■ Exercise directions ■
Could you work out how many lines in the material below hold the word "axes"? Give only the number in reply.

=== Section Start ===

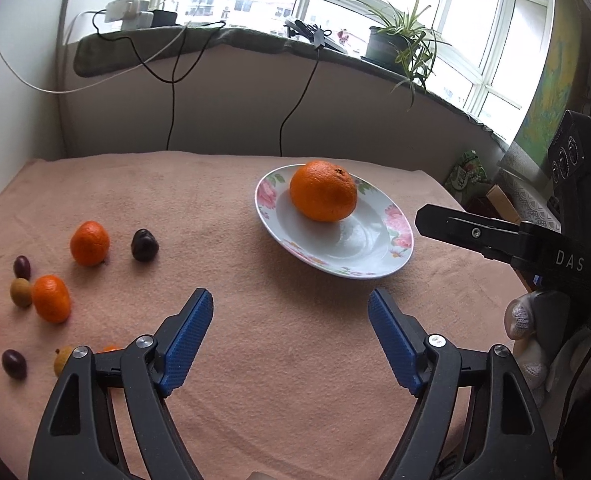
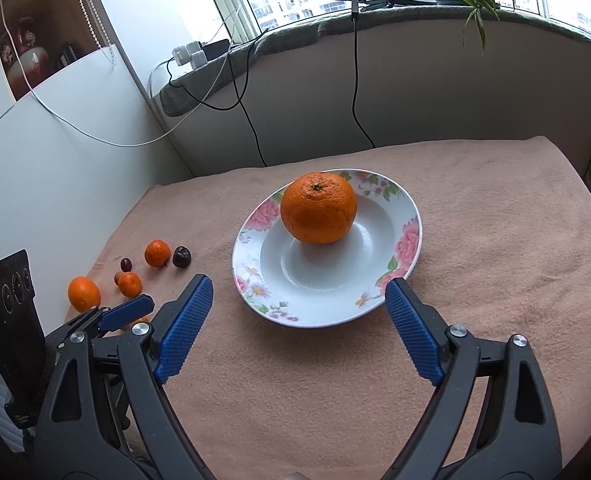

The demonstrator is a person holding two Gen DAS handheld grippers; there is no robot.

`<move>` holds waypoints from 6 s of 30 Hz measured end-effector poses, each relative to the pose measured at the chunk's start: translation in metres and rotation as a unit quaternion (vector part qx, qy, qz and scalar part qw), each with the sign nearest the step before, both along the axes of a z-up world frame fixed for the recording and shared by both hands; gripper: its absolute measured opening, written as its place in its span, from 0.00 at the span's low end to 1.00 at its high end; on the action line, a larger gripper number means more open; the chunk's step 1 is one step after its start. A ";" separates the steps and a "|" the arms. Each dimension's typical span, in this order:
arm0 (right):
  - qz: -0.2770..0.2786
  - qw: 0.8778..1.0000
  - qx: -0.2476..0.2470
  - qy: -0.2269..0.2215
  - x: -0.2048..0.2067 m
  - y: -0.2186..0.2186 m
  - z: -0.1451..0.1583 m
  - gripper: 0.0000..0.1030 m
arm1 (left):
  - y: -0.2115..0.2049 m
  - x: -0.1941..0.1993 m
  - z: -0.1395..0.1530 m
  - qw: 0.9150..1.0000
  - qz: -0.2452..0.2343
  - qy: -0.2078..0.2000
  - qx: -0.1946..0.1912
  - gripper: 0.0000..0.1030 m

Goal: Organize fruits
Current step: 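Grasp the brown kiwi with the left tool while the right tool grasps a mandarin, then carry the kiwi with the left tool while the right tool carries the mandarin to the plate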

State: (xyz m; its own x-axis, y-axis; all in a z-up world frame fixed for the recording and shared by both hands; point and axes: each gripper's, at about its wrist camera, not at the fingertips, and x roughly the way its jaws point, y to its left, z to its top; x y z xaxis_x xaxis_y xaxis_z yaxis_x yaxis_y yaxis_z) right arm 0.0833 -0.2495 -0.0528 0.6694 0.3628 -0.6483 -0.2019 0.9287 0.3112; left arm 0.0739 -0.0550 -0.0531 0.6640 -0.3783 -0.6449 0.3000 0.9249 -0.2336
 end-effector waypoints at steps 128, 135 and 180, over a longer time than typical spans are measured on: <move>0.257 0.961 -0.093 0.029 0.015 0.180 -0.059 0.51 | 0.114 -0.021 -0.016 0.995 0.096 0.007 -0.015 0.24; 0.265 0.957 -0.114 0.034 0.013 0.189 -0.070 0.37 | 0.112 -0.019 -0.018 0.995 0.093 0.011 -0.019 0.24; 0.070 0.992 -0.109 -0.005 0.020 0.009 -0.027 0.28 | -0.030 0.030 -0.001 0.999 -0.046 -0.007 -0.002 0.24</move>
State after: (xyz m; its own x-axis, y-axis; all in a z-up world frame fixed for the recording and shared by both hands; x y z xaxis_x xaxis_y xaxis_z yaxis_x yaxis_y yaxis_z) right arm 0.1030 -0.2406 -0.0793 0.6285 0.3048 -0.7156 -0.3358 0.9362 0.1039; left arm 0.1039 -0.0850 -0.0540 0.6346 -0.4408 -0.6348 0.3870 0.8922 -0.2326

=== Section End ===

■ Solution for this problem ■
2